• **TASK**:
Give back only the lines in the records below from the one with "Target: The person" to the one with "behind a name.", both inclusive, word for word.

:: AVAILABLE RECORDS

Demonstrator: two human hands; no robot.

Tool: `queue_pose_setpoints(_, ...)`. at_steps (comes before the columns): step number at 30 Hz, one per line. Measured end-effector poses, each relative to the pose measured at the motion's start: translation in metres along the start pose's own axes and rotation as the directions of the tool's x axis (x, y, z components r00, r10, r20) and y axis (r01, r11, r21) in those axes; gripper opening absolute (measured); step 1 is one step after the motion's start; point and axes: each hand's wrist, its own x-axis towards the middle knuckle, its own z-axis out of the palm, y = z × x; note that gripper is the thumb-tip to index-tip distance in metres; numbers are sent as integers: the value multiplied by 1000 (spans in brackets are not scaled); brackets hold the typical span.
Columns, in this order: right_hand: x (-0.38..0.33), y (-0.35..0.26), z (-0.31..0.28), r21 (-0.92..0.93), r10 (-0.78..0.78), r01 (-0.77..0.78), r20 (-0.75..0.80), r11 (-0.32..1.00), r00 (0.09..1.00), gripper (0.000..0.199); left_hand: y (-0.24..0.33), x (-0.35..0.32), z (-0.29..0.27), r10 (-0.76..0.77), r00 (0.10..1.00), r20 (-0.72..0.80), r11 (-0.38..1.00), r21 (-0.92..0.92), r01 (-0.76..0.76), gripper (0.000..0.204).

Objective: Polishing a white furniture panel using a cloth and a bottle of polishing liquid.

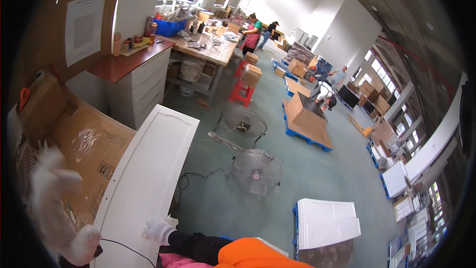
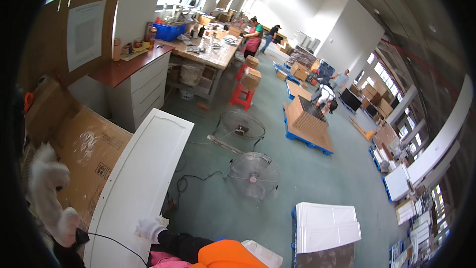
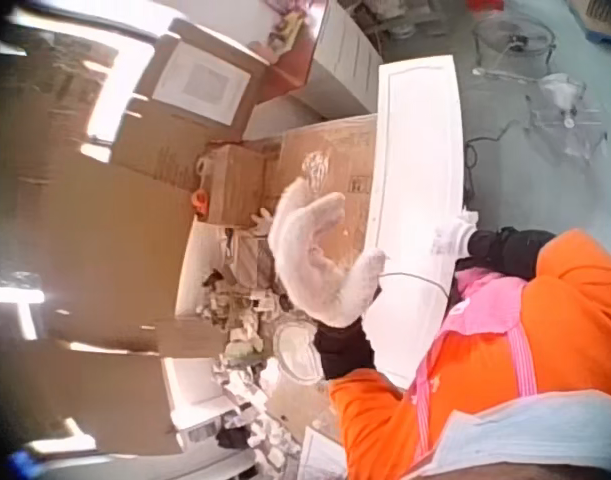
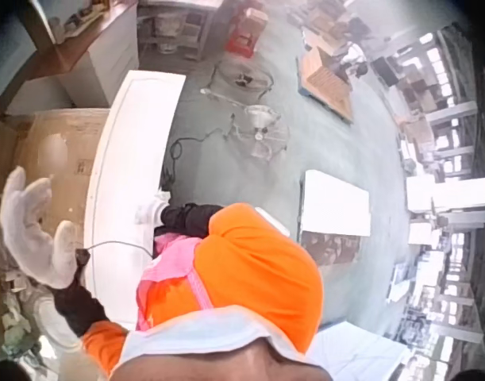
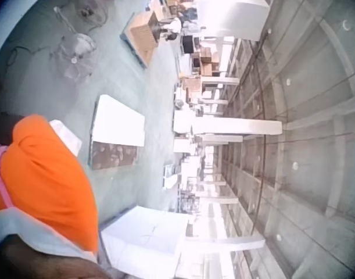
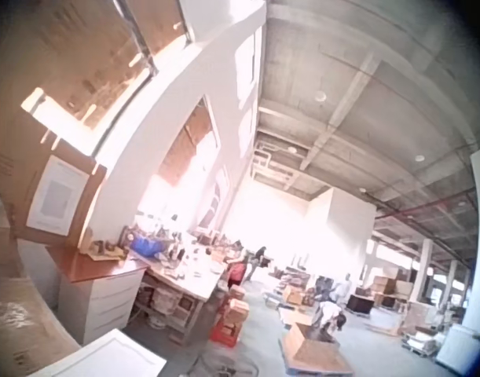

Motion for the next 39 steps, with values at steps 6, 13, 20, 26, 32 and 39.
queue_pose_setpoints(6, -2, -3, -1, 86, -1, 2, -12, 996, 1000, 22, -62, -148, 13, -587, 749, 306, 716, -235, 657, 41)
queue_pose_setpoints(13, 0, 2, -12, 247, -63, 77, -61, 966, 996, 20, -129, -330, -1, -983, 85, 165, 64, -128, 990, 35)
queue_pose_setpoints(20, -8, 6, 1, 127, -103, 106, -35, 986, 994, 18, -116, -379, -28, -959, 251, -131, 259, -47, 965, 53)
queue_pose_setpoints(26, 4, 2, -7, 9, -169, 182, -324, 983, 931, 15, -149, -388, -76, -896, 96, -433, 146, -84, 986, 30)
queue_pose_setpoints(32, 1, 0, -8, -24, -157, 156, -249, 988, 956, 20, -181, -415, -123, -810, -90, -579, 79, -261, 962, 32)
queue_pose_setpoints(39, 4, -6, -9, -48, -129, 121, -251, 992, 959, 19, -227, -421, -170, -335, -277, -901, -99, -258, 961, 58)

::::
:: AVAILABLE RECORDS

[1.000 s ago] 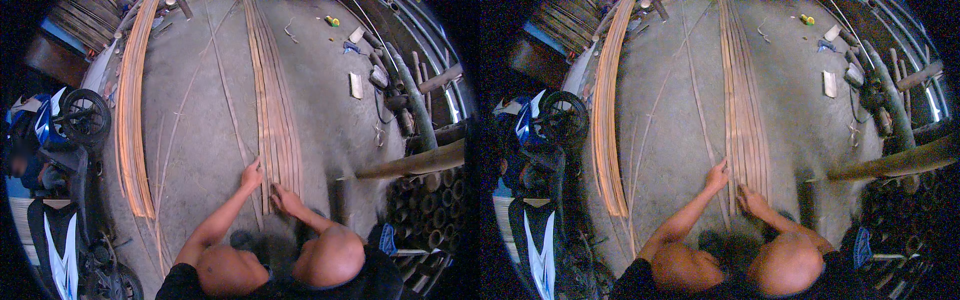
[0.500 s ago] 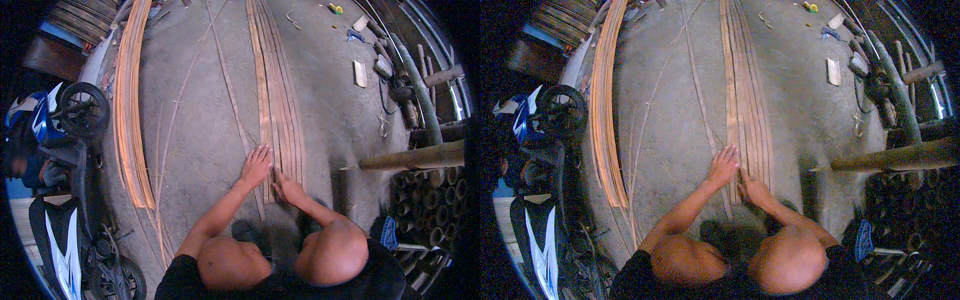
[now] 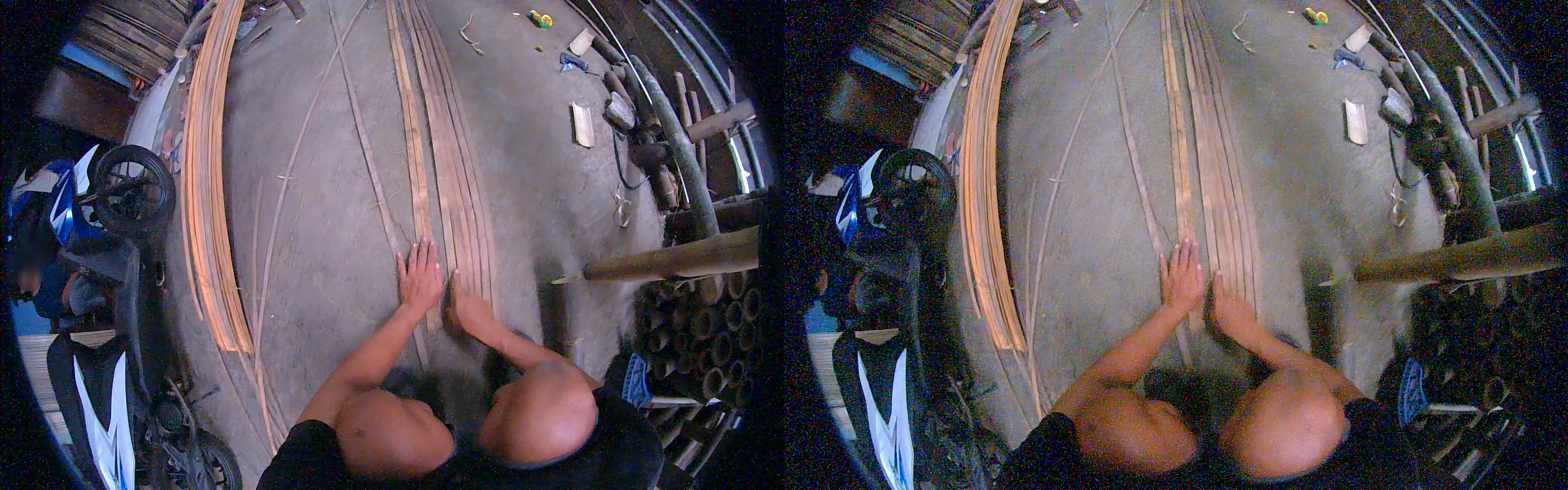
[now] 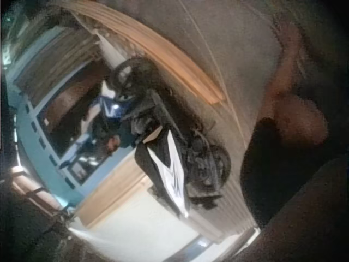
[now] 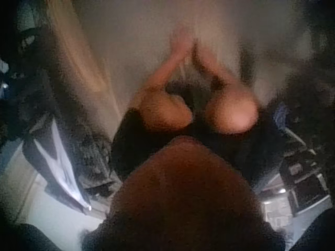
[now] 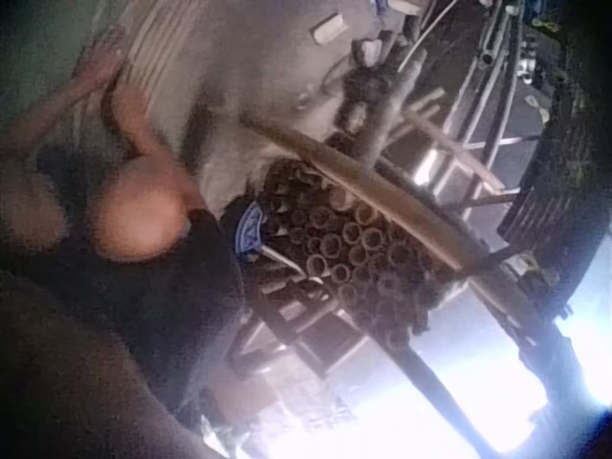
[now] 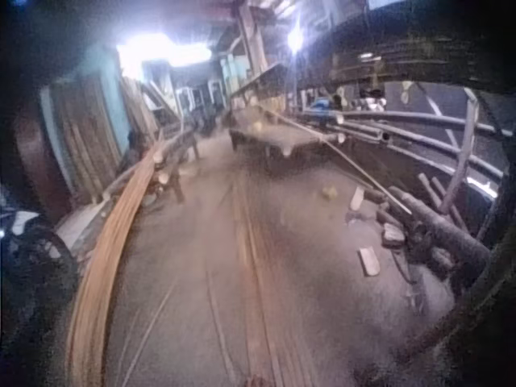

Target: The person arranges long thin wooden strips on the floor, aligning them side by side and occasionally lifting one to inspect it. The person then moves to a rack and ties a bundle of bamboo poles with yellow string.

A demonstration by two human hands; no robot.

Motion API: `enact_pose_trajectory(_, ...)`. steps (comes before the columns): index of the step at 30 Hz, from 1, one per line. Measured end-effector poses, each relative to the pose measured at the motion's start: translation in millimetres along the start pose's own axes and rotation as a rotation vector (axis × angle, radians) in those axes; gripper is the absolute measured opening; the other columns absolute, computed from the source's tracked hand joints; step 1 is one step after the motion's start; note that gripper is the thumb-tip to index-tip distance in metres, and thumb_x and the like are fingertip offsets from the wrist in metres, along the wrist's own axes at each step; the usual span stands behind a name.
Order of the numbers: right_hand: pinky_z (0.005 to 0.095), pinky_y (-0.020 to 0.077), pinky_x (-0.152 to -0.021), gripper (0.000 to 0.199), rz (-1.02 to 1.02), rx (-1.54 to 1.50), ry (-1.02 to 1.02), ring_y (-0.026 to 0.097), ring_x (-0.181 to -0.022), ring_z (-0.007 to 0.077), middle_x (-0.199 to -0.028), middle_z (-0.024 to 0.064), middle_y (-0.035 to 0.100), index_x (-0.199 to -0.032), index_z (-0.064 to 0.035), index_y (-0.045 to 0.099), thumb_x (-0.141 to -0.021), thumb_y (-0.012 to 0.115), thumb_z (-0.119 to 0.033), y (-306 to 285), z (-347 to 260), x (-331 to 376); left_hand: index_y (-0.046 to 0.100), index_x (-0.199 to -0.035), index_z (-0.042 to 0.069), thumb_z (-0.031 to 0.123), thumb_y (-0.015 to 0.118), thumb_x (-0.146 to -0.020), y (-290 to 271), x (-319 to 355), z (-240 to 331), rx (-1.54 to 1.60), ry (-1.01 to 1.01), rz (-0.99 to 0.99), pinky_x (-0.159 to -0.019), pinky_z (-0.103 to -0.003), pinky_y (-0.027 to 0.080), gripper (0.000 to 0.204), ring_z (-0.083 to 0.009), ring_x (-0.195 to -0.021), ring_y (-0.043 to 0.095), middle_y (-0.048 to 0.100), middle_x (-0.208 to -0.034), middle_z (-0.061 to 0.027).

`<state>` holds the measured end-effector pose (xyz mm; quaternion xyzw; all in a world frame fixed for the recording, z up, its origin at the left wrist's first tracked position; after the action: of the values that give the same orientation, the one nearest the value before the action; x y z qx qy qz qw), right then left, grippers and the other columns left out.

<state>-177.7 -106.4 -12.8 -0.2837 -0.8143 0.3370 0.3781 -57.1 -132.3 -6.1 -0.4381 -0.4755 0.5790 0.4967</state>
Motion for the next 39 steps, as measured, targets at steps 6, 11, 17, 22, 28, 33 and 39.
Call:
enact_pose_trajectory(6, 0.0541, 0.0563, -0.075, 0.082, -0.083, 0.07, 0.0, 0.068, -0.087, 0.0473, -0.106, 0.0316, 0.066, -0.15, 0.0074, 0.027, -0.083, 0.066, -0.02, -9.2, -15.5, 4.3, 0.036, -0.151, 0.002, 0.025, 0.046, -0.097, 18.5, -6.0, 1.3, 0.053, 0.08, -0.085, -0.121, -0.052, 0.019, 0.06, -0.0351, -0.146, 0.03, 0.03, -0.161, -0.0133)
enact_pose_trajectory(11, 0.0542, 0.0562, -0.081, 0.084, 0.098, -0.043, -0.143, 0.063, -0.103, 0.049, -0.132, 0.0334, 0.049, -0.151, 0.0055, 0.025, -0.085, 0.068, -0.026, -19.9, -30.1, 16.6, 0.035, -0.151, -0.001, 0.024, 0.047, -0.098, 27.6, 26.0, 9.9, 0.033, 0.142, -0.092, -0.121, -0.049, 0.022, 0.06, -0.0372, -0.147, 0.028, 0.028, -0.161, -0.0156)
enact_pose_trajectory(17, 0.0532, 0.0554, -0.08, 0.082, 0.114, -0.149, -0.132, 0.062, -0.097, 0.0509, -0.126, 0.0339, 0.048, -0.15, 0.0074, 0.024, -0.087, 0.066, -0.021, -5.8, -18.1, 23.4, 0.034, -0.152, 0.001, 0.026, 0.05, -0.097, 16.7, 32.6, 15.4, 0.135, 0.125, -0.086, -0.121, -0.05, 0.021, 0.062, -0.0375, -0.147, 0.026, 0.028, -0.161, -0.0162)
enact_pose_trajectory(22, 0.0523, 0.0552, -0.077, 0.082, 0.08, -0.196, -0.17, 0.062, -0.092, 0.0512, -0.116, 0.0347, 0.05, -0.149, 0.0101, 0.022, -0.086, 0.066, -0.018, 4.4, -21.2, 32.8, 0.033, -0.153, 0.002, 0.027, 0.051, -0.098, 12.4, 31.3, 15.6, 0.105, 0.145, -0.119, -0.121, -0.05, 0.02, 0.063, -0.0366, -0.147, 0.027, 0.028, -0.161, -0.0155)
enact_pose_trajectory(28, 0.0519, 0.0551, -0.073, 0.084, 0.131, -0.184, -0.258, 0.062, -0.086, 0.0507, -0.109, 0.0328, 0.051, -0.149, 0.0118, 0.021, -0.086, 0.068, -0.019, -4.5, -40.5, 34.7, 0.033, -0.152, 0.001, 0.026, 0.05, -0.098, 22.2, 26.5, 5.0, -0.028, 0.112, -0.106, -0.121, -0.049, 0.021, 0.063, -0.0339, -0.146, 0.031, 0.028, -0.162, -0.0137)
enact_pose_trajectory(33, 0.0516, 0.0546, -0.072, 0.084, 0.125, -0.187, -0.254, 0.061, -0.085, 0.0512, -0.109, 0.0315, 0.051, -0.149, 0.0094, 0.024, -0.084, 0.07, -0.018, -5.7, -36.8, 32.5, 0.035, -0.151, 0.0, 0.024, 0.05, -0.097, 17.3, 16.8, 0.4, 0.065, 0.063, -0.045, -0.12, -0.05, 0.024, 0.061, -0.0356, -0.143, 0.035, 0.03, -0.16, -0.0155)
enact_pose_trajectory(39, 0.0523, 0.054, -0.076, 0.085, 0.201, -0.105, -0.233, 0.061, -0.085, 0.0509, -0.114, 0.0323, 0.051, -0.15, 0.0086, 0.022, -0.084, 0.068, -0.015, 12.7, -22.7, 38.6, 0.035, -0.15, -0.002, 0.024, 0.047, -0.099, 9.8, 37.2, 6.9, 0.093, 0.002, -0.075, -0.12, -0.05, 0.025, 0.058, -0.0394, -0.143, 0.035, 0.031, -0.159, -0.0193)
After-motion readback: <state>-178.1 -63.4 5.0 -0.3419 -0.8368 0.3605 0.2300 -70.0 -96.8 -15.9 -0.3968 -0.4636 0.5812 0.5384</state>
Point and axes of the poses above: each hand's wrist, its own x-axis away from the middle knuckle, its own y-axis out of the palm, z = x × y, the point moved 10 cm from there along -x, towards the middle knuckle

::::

• **COMPLETED EXERCISE**:
Target: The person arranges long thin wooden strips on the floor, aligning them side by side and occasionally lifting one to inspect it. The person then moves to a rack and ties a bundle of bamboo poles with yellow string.

A demonstration by two human hands; no robot.

Motion API: `enact_pose_trajectory(_, ...)`. steps (comes before the columns): index of the step at 30 Hz, from 1, one per line. Measured end-effector poses, each relative to the pose measured at the motion's start: translation in millimetres along the start pose's own axes and rotation as a rotation vector (axis × angle, radians) in those axes; gripper is the absolute measured opening; the other columns absolute, computed from the source's tracked hand joints; step 1 is one step after the motion's start; note that gripper is the thumb-tip to index-tip distance in metres, and thumb_x and the like are fingertip offsets from the wrist in metres, along the wrist's own axes at each step; the usual span stands behind a name.

For this exercise, nothing more remains to be done.